Over recent decades, increasingly studies try to elucidate the mechanism by which the potential signaling pathways are involved in pathogenesis of smoking-induced vascular disease and atherosclerosis. The most important is the role of endothelial nitric oxide synthase (eNO)/NO signaling pathway. This pathway acts as a key messenger in the cardiovascular system in humans. We have learned that impairment of of NO bioavailability and eNOS activity may play a crucial role in the formation of atherosclerotic plaques in chronic smoking. Studies from animal models and clinical trials have demonstrated that both acute and chronic smoking could impair NO production by altering eNOS activity or NO derived from the endothelial cells . Down-regulation of eNOS activity by cigarette smoke associated with impairment of endothelium-dependent vasorelaxation is significantly correlated with the risk of cardiovascular disease.

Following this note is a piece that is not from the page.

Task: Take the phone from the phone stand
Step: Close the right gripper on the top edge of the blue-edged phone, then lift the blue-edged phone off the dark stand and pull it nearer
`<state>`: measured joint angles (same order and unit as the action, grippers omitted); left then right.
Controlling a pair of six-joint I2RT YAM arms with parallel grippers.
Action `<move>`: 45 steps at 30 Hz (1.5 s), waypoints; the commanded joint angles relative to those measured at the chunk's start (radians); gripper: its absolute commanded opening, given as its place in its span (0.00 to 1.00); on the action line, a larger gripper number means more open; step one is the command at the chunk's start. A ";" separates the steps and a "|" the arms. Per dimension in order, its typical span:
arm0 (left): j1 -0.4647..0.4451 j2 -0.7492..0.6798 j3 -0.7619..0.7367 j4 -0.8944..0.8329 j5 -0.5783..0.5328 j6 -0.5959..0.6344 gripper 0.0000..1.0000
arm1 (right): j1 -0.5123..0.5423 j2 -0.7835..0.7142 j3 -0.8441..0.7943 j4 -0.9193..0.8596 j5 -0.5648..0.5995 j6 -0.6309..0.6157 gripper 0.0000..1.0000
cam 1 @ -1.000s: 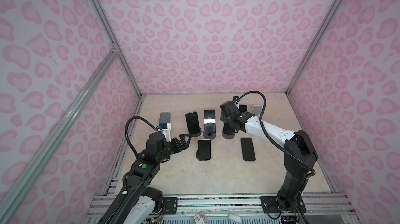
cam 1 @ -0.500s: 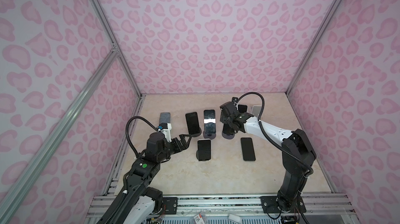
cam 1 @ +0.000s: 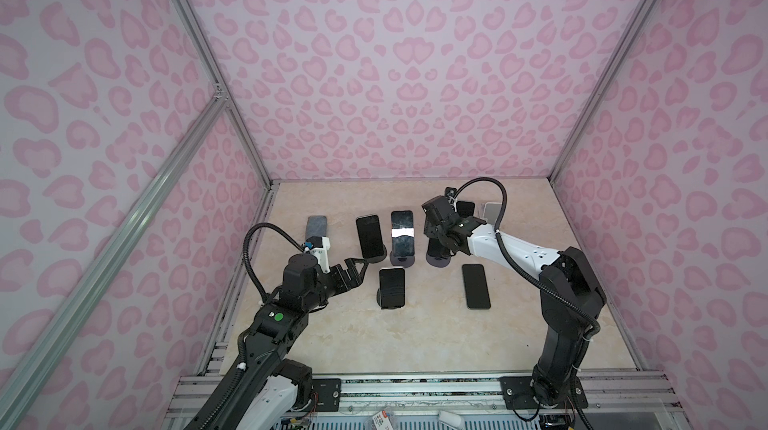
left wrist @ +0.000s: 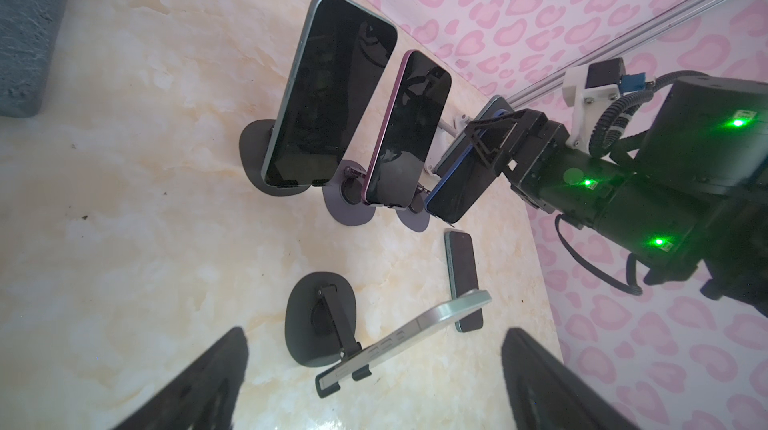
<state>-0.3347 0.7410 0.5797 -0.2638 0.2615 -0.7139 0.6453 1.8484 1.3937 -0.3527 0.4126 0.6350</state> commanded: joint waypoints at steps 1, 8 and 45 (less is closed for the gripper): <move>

Recently, the role of the RhoA/Rho-kinase pathway in vascular disease has been demonstrated . It has been shown that cigarette smoke-derived free radicals and cigarette smoke-induced oxidative stress may up-regulate RhoA/Rho-kinase (ROCK) signaling and increase vascular stiffness in smokers . Specific (fasudil or Y-27632) or nonspecific (statins) Rho-kinase inhibitors could protect against vascular remodeling and atherosclerosis . Long-term inhibition of Rho-kinase activity results in a regression of arteriosclerotic coronary lesions. Interestingly, RhoA/Rho-kinase signaling might accelerate vascular disease because it also down-regulate eNOS/NO activity through alteration in eNOS mRNA stability and NO bioavailability.
Unfortunately, cigarette smoke contains more than 4,000 known components, but only the role of a few components responsible for vascular disease, has been identified. Polycyclic aromatic hydrocarbons, present in the tar fraction, and butadeine, a vapor component of cigarette smoke, can accelerate atherosclerosis in experimental models. In addition, exposure to nicotine may decrease NO bioavailability and increase atherosclerosis with high doses. It is clear that the adverse effects of cigarette smoking on vascular disease is due to superoxide radicals and other reactive oxygen species (ROS). The antagonist effect of ROS on eNOS/NO signaling pathway results in the fast combination of superoxide with NO to produce peroxynitrite, thereby decreasing the basal level of NO. In addition, ROS may induce shortage of NO level and endothelial dysfunction by inducing NOS uncoupling via depletion of cofactor tetrahydrobiopterin (BH4) or increase of superoxide production .
Although preliminary results from some substances have been shown capable to restore endothelial function and atherosclerotic plaque formation, smoking prevention is still the recommended strategy to reduce the risk of vascular disease in smoker for future.